Statistics Denmarkの労働時間勘定には、四半期を対象とするもの、年間を対象とするもの、季節変動を調整したものなど、目的の異なる表がある。短期的な変化を見るなら四半期の表が役立ち、より長い期間の構造を見るなら年間の表が適している。季節調整済みの系列は、休暇や繁忙期など、毎年繰り返される動きの影響を抑えて変化を見たい場合に向く。

一方、未調整の系列には実際の季節的な動きも含まれる。どちらかが常に優れているのではなく、知りたい内容に応じた選択が必要だ。季節調整済みと未調整、四半期と年間を混ぜて比較すると、変化の理由を取り違えやすい。

農業の労働投入を扱う資料も、働き手の人数だけでは捉えにくい仕事量を考えるうえで参考になる。
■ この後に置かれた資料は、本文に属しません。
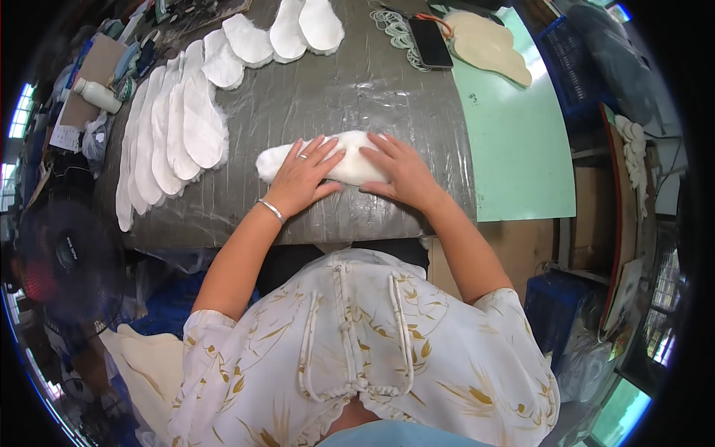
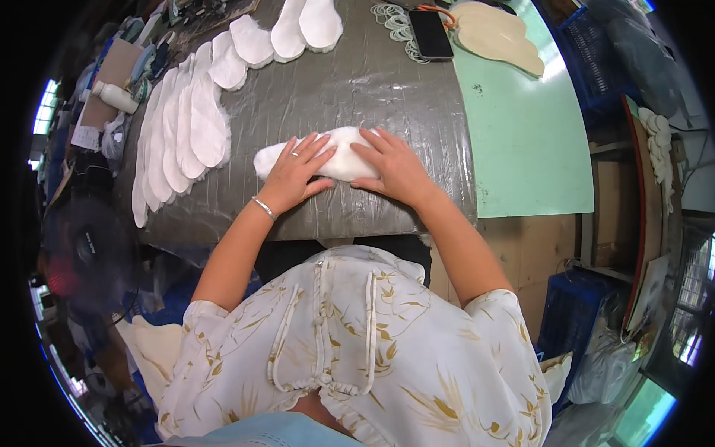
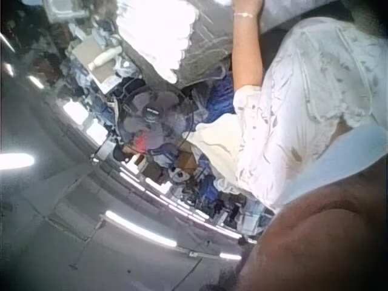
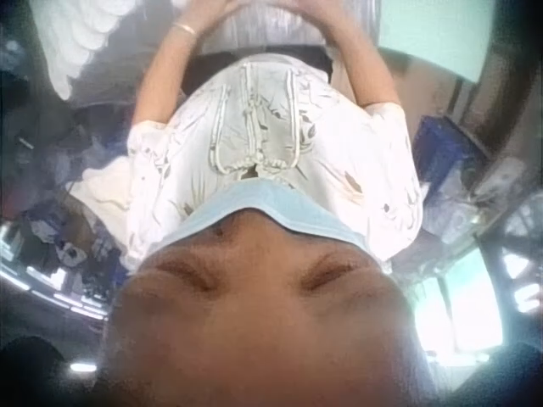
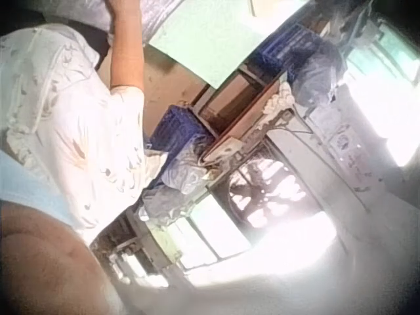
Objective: Manually aligning and adhering cushioned insole components for shoe production.
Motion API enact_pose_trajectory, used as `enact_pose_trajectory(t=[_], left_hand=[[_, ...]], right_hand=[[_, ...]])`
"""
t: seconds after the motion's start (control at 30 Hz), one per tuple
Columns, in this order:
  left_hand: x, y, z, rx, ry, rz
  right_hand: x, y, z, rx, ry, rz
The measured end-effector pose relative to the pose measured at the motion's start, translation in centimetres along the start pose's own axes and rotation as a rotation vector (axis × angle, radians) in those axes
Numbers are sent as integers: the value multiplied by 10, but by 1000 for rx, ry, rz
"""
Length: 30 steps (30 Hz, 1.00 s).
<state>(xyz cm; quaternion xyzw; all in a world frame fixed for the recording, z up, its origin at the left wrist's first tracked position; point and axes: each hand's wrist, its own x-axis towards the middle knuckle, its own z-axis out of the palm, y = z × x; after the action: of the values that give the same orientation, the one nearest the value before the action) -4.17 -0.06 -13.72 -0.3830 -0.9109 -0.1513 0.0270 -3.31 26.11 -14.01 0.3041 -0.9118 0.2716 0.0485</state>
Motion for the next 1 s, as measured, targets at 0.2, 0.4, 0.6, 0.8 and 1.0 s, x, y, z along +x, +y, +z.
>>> enact_pose_trajectory(t=[0.2,0.4,0.6,0.8,1.0], left_hand=[[18,-12,-9,107,126,146],[35,-30,-10,41,158,142],[53,-15,-12,153,16,155],[68,-16,-15,118,223,263],[81,34,-51,-566,417,-178]], right_hand=[[19,15,-26,667,107,308],[14,27,-24,1369,341,781],[8,36,-23,1587,452,796],[9,46,-42,1875,514,662],[17,9,-62,1547,501,307]])
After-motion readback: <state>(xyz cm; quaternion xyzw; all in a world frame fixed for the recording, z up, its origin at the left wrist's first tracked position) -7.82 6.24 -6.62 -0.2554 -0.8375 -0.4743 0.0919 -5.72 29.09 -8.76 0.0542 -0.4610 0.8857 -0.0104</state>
季節性が強い分野では、在職者数と投入された労働の量が同じ動きをするとは限らないためである。

指標ごとの役割を整理する

確認する統計分かることその統計だけでは分からないこと
給与所得者の割合雇用されて報酬を受け取る働き方の広がり給与の高さや生活水準
男女別の給与所得者割合雇用上の立場にみられる男女の違い同じ仕事での賃金差
産業別の時間当たり賃金労働時間に対する報酬の産業差個人ごとの分布や年間所得
労働時間勘定働かれた時間や労働投入の動き報酬の配分や雇用の安定性
季節調整済みの系列季節要因をならした基調実際の繁忙期や閑散期の大きさ

比較前にそろえたい条件

国や産業を比較する前には、給与所得者の定義、対象となる雇用形態、賃金に含まれる報酬、労働時間の測り方を確認したい。平均値の作り方や産業分類が異なれば、同じ「時間当たり賃金」という名称でも中身は一致しない。
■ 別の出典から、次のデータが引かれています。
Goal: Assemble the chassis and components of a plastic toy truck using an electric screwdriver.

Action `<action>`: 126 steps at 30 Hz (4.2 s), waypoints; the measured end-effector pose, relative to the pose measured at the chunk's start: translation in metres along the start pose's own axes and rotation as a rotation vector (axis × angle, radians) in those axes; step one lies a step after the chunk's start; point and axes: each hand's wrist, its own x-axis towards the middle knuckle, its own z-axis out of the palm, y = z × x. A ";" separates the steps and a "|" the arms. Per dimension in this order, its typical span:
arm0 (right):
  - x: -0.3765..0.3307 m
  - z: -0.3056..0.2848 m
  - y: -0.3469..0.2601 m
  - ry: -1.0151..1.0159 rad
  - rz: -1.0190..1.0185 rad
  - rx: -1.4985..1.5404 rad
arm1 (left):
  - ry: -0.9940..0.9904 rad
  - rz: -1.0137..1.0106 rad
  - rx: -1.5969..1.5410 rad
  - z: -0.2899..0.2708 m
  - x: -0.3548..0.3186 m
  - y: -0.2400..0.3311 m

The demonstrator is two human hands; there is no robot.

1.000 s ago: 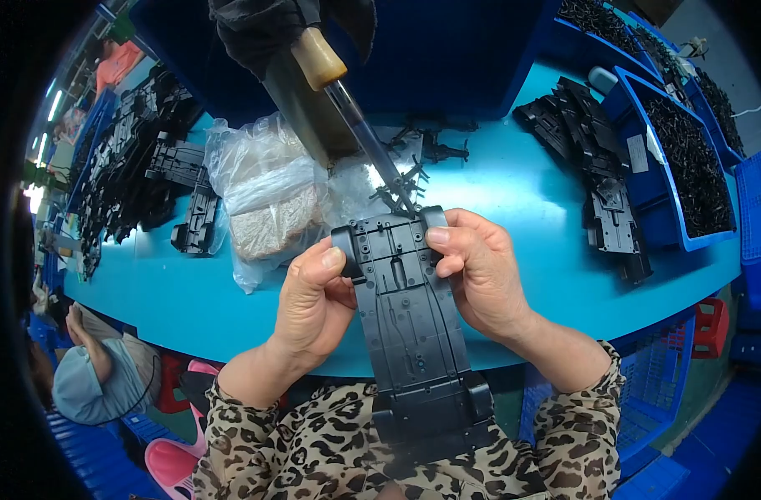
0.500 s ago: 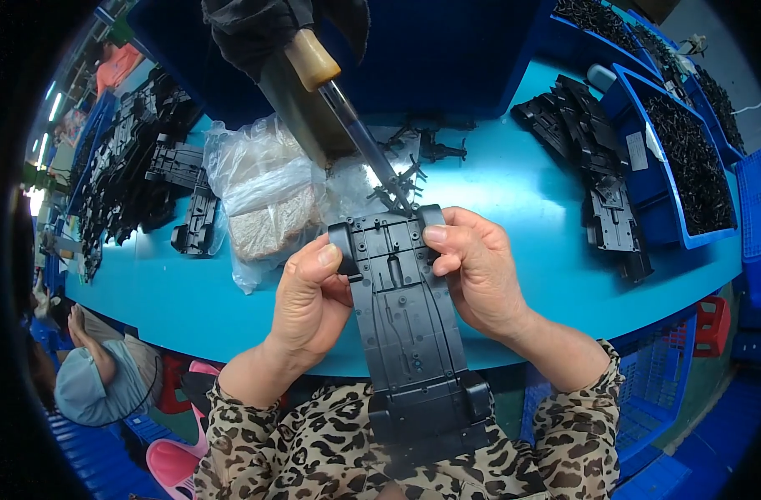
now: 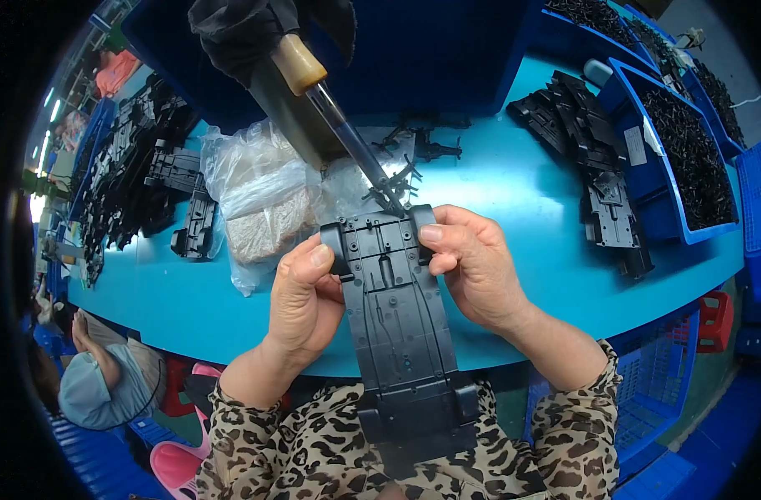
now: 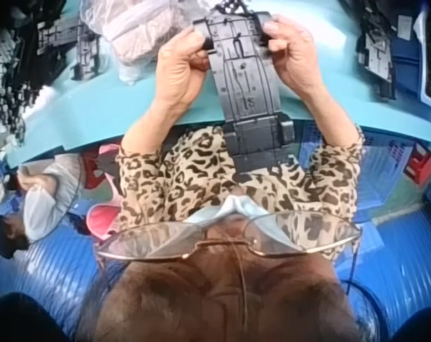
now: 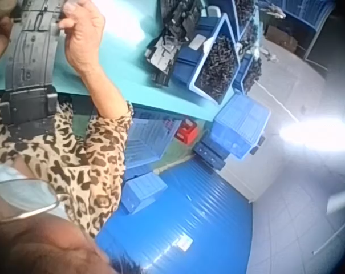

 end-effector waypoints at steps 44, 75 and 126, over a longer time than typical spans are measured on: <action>0.028 -0.002 -0.022 -0.020 0.219 -0.039 | 0.205 0.069 -0.184 -0.010 0.032 -0.005; 0.032 -0.001 -0.022 -0.021 0.191 -0.041 | 0.222 0.074 -0.237 -0.012 0.034 -0.005; 0.029 0.002 -0.021 0.004 0.163 -0.057 | 0.116 0.053 -0.310 -0.024 0.034 -0.012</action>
また、世界銀行の指標はILOのモデル推計に基づくため、各国の公表統計をそのまま並べたものとは性格が異なる。共通した枠組みで比較しやすい一方、国内統計の細かな区分まで示すものではない。国際比較には共通指標を使い、その背景を調べるときは各国の労働時間や産業別賃金の統計を見る、という使い分けが有効だ。

給与所得者の割合は「誰が雇用されて働いているか」、時間当たり賃金は「労働時間に対してどう報酬が支払われるか」、労働時間勘定は「どれだけの労働が投入されたか」を映す。月給という一つの金額に結論を集約せず、これらを重ねて読むことで、仕事と賃金の関係をより立体的に捉えられる。